Buried underneath a story about a Generation Y home was some interesting information about the new homes of 2011: they are getting bigger and greener.
“Homes are getting bigger,” said Rose Quint, the NAHB’s assistant vice president for survey research. She said the average home completed in 2011 had 2,522 square feet, up from 2,381 the year before. “On average, new homes have more square footage and are getting more expensive,” Quint said.
It’s a seeming anomaly, considering the economy. But the key to the size resurgence lies in who built new homes last year: The economy favored those with wherewithal and who were moving up the housing food chain…
And about that environmental awareness that’s supposed to be at the heart of consumer demand these days (I heard variations on the phrase “green is the new granite countertop” no less than five times in three days here): It depends on who’s asking the questions, apparently.

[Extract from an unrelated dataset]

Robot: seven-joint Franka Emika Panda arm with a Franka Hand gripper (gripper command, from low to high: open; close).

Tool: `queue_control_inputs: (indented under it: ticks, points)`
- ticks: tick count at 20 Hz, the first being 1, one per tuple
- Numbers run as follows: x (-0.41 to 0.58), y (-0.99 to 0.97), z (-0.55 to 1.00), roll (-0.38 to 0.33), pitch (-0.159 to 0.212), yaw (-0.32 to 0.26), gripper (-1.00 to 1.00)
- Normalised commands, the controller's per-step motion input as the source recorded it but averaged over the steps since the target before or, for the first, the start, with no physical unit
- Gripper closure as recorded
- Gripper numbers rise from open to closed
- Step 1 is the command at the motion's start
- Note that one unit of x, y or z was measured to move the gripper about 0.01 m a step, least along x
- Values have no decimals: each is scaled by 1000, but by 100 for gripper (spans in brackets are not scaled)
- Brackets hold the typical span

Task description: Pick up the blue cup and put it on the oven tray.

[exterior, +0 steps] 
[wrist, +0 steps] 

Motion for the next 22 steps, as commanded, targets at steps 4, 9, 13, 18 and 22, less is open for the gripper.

McGraw-Hill Construction, a trade publisher and researcher, released a survey during the conference that painted the green share of residential construction as booming, having increased from 2 percent in 2005 to 17 percent in 2011. Further, it should reach 29 to 38 percent of the market by 2017, representing $87 billion to $214 billion in business, the report said. Driving this demand, McGraw-Hill said, is consumers’ desire to reduce their energy bills…
Grail Research, a Cambridge, Mass., firm that studies green-related issues, contends green may be less of a revolution than an evolution, if even that. The researchers found that the number of consumers with preferences for green products is decreasing as the recession continues, and that significant numbers of green consumers have switched back to conventional products.
These might be viewed as competing trends but I have argued that I think these could actually go together: Americans want space as well as greener (and perhaps greener as normal) features.
The new figures about housing size from 2011 are fascinating because the downward trend in recent years has been hailed by many as a sign that Americans have gotten their spending under control, lowered their expectations, and are moving away from sprawl and McMansions. But the 2011 figures suggest that there are still people who want (and can pay for) large houses. I’ve suggested before that housing sizes will go up when the economy improves and perhaps this is some evidence for that.
I wonder if we can reconcile different reports about consumers and green products by suggesting that green is simply becoming more normal. It is one thing to add the latest or expensive green features such as solar panels or rainwater retrieval systems. It is another thing for all new homes to have very insulated windows or an efficient furnace, improving features that all homes have to have anyway. What this would mean is that it would be more difficult to market a home as green and ask a premium price as opposed to having some expected or more basic green features. The phrase “green is the new granite countertop” fits with this idea: if you want your home to sell, you will need to have some basic green features.